[SUPPLIED INFORMATION Boundary: Start]

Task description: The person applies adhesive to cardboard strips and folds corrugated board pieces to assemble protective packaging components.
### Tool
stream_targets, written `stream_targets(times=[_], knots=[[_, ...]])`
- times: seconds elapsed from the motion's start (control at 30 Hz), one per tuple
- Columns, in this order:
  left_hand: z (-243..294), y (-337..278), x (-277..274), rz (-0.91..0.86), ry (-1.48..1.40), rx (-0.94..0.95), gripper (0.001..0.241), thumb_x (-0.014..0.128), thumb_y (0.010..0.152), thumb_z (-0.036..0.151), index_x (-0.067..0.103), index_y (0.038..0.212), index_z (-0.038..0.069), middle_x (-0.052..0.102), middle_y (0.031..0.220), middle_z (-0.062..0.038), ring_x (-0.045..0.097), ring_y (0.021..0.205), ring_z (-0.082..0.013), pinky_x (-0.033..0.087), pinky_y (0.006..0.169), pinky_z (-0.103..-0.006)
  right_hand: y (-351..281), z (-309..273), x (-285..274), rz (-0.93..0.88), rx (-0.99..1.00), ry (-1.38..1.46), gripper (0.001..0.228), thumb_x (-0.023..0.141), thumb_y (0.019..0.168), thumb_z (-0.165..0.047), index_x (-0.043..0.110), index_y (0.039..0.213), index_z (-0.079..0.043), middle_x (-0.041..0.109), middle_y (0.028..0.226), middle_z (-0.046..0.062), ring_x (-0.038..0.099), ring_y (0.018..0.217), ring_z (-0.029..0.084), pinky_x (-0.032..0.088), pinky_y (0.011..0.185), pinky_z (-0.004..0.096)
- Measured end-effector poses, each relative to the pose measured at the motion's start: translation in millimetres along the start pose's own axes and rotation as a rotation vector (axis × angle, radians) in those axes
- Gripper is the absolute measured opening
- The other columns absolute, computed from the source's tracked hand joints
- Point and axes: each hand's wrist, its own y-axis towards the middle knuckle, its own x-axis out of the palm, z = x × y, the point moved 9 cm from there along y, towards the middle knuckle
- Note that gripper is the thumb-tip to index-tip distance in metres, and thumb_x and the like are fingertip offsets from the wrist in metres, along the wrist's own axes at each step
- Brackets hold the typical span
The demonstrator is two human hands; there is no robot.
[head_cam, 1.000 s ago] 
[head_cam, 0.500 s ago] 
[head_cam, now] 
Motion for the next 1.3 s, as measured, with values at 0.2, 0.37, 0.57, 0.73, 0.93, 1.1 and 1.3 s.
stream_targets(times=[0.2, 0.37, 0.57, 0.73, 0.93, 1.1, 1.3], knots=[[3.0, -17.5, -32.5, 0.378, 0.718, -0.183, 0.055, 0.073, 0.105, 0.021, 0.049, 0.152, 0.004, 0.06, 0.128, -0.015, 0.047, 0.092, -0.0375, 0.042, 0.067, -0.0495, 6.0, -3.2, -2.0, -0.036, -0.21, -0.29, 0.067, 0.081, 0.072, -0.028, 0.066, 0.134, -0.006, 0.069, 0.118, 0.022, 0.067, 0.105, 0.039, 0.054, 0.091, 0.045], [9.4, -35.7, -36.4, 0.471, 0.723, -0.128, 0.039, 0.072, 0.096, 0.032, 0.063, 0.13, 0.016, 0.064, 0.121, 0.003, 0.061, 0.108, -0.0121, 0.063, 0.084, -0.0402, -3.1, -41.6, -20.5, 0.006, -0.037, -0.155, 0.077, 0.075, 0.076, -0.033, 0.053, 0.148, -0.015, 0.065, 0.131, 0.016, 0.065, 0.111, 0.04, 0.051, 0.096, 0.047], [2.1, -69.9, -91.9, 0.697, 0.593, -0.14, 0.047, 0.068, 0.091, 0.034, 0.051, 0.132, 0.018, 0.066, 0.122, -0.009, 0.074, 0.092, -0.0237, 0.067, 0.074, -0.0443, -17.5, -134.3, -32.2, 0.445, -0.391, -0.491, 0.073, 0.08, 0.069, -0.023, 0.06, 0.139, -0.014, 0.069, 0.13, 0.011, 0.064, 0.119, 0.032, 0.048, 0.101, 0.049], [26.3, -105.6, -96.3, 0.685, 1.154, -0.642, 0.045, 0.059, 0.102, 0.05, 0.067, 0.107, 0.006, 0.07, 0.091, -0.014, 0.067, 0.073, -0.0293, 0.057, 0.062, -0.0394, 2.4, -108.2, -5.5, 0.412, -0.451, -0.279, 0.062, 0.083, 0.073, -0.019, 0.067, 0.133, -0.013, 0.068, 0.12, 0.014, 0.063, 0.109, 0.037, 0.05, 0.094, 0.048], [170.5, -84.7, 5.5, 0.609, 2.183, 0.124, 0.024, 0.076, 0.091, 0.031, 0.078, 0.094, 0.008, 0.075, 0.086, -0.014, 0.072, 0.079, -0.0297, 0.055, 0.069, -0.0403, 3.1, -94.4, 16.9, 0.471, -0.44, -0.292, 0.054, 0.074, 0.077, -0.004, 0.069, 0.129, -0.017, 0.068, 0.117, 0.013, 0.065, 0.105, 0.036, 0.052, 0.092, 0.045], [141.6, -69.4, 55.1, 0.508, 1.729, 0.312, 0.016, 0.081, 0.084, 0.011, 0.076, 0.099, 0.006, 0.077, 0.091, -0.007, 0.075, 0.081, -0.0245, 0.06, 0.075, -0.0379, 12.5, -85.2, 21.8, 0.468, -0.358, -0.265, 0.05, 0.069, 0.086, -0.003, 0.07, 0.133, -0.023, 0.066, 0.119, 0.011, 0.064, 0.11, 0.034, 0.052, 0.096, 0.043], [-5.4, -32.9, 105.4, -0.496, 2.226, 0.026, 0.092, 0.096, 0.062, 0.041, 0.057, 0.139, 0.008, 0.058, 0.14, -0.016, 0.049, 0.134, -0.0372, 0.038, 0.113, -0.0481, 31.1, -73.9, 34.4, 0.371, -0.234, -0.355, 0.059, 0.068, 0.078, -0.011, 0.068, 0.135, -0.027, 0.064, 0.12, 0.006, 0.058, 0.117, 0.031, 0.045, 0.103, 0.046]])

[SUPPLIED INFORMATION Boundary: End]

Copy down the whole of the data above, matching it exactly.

Task description: The person applies adhesive to cardboard strips and folds corrugated board pieces to assemble protective packaging components.
### Tool
stream_targets, written `stream_targets(times=[_], knots=[[_, ...]])`
- times: seconds elapsed from the motion's start (control at 30 Hz), one per tuple
- Columns, in this order:
  left_hand: z (-243..294), y (-337..278), x (-277..274), rz (-0.91..0.86), ry (-1.48..1.40), rx (-0.94..0.95), gripper (0.001..0.241), thumb_x (-0.014..0.128), thumb_y (0.010..0.152), thumb_z (-0.036..0.151), index_x (-0.067..0.103), index_y (0.038..0.212), index_z (-0.038..0.069), middle_x (-0.052..0.102), middle_y (0.031..0.220), middle_z (-0.062..0.038), ring_x (-0.045..0.097), ring_y (0.021..0.205), ring_z (-0.082..0.013), pinky_x (-0.033..0.087), pinky_y (0.006..0.169), pinky_z (-0.103..-0.006)
  right_hand: y (-351..281), z (-309..273), x (-285..274), rz (-0.93..0.88), rx (-0.99..1.00), ry (-1.38..1.46), gripper (0.001..0.228), thumb_x (-0.023..0.141), thumb_y (0.019..0.168), thumb_z (-0.165..0.047), index_x (-0.043..0.110), index_y (0.039..0.213), index_z (-0.079..0.043), middle_x (-0.041..0.109), middle_y (0.028..0.226), middle_z (-0.046..0.062), ring_x (-0.038..0.099), ring_y (0.018..0.217), ring_z (-0.029..0.084), pinky_x (-0.032..0.088), pinky_y (0.011..0.185), pinky_z (-0.004..0.096)
- Measured end-effector poses, each relative to the pose measured at the motion's start: translation in millimetres along the start pose's own axes and rotation as a rotation vector (axis × angle, radians) in those axes
- Gripper is the absolute measured opening
- The other columns absolute, computed from the source's tracked hand joints
- Point and axes: each hand's wrist, its own y-axis towards the middle knuckle, its own x-axis out of the palm, z = x × y, the point moved 9 cm from there along y, towards the middle knuckle
- Note that gripper is the thumb-tip to index-tip distance in metres, and thumb_x and the like are fingertip offsets from the wrist in metres, along the wrist's own axes at each step
- Brackets hold the typical span
The demonstrator is two human hands; there is no robot.
[head_cam, 1.000 s ago] 
[head_cam, 0.500 s ago] 
[head_cam, now] 
Motion for the next 1.3 s, as measured, with values at 0.2, 0.37, 0.57, 0.73, 0.93, 1.1 and 1.3 s.
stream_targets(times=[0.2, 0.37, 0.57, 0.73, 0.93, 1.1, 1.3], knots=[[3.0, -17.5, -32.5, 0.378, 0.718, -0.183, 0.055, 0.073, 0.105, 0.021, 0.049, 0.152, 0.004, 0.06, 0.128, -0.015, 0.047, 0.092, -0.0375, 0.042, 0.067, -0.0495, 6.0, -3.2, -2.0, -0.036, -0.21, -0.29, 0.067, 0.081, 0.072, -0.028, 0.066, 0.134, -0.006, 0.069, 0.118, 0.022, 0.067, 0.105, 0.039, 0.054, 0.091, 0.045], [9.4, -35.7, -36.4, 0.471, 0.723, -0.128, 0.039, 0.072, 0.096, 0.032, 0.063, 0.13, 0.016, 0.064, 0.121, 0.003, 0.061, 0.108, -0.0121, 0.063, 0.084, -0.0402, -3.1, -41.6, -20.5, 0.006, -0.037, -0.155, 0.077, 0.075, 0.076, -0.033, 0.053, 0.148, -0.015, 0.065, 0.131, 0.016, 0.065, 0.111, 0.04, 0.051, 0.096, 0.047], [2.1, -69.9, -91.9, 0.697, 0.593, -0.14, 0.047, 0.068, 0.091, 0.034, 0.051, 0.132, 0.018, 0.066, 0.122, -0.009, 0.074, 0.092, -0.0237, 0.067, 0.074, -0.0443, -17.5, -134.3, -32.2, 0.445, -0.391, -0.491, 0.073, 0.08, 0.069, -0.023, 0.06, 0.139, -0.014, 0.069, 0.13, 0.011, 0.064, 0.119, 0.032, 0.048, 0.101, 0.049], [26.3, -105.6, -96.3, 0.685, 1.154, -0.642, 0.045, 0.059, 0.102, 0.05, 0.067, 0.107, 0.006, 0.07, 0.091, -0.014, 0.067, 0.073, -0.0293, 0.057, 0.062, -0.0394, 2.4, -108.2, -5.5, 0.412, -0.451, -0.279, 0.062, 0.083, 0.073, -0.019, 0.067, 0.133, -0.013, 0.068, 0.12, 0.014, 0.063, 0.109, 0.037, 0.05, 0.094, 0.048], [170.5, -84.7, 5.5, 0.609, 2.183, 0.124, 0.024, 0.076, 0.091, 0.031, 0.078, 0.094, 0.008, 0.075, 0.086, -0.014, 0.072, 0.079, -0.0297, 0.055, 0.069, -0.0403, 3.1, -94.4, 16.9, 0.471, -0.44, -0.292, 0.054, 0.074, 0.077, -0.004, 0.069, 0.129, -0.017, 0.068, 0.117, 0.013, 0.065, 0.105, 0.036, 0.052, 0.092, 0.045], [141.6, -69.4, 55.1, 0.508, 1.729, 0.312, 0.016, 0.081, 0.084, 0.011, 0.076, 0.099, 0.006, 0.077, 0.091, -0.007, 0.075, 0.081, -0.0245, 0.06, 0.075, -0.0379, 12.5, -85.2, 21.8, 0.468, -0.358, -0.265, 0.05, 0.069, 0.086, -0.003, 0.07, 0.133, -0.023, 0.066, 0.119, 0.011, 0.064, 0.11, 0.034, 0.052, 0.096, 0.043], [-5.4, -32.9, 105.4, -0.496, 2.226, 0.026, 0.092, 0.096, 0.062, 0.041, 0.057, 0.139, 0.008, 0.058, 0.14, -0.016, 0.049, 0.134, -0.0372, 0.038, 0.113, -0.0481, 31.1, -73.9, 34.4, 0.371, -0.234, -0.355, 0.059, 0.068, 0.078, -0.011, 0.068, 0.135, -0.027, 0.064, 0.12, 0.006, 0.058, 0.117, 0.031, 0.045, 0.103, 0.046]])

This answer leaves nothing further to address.